City in Minnesota, United States

Balaton is a city in Lyon County, Minnesota, United States. As of the 2020 census, Balaton had a population of 595.
==History==
Balaton was platted in 1879 by the railroad. It was named after Lake Balaton, in Hungary. A post office has been in operation at Balaton since 1879. Balaton was incorporated in 1892.

==Geography==
According to the United States Census Bureau, the city has a total area of 1.58 sqmi, of which 1.45 sqmi is land and 0.13 sqmi is water.

==Demographics==

Historical population
| Census | Pop. | Note | %± |
| 1900 | 209 |  | — |
| 1910 | 364 |  | 74.2% |
| 1920 | 664 |  | 82.4% |
| 1930 | 605 |  | −8.9% |
| 1940 | 713 |  | 17.9% |
| 1950 | 723 |  | 1.4% |
| 1960 | 723 |  | 0.0% |
| 1970 | 649 |  | −10.2% |
| 1980 | 752 |  | 15.9% |
| 1990 | 737 |  | −2.0% |
| 2000 | 637 |  | −13.6% |
| 2010 | 643 |  | 0.9% |
| 2020 | 595 |  | −7.5% |
U.S. Decennial Census

===2010 census===
As of the census of 2010, there were 643 people, 273 households, and 168 families living in the city. The population density was 443.4 PD/sqmi. There were 307 housing units at an average density of 211.7 /sqmi. The racial makeup of the city was 97.2% White, 0.5% African American, 0.5% Native American, 0.5% from other races, and 1.4% from two or more races. Hispanic or Latino of any race were 1.7% of the population.

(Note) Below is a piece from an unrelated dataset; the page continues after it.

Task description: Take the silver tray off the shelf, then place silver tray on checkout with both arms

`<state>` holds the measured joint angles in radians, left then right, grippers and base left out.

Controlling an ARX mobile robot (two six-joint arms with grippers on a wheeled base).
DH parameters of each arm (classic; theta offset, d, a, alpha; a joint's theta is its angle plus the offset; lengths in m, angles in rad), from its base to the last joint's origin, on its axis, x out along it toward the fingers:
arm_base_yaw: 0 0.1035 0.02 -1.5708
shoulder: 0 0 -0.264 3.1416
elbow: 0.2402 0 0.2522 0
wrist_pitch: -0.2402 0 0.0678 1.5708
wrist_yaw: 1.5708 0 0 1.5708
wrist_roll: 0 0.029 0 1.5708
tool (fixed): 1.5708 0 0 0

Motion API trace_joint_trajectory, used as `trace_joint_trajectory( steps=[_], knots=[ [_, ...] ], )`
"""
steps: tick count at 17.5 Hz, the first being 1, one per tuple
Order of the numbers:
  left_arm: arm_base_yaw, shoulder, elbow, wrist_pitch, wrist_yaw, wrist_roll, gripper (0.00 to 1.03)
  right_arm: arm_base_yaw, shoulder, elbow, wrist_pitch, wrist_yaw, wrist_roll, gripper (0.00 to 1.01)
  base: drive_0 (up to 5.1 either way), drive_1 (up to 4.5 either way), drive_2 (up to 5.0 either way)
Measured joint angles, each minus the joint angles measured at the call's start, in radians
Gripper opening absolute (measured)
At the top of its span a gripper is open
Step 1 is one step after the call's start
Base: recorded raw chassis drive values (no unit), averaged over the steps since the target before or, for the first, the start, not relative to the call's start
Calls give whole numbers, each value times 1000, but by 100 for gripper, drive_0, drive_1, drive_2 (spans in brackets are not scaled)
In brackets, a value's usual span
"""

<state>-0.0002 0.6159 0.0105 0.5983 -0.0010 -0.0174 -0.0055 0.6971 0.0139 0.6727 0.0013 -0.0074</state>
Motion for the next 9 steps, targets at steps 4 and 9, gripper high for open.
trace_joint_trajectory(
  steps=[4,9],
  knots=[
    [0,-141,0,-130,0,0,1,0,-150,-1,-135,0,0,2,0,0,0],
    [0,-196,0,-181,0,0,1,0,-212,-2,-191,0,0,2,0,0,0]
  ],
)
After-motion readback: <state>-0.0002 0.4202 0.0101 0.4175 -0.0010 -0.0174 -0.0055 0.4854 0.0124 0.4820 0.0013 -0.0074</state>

There were 273 households, of which 30.0% had children under the age of 18 living with them, 46.5% were married couples living together, 9.5% had a female householder with no husband present, 5.5% had a male householder with no wife present, and 38.5% were non-families. 33.3% of all households were made up of individuals, and 12.4% had someone living alone who was 65 years of age or older. The average household size was 2.30 and the average family size was 2.92.

The median age in the city was 37.9 years. 26.4% of residents were under the age of 18; 7% were between the ages of 18 and 24; 24.5% were from 25 to 44; 23% were from 45 to 64; and 19.1% were 65 years of age or older. The gender makeup of the city was 47.7% male and 52.3% female.

===2000 census===
As of the census of 2000, there were 637 people, 276 households, and 186 families living in the city. The population density was 468.9 PD/sqmi. There were 296 housing units at an average density of 217.9 /sqmi. The racial makeup of the city was 99.22% White, 0.16% Native American, 0.16% from other races, and 0.47% from two or more races. Hispanic or Latino of any race were 0.78% of the population.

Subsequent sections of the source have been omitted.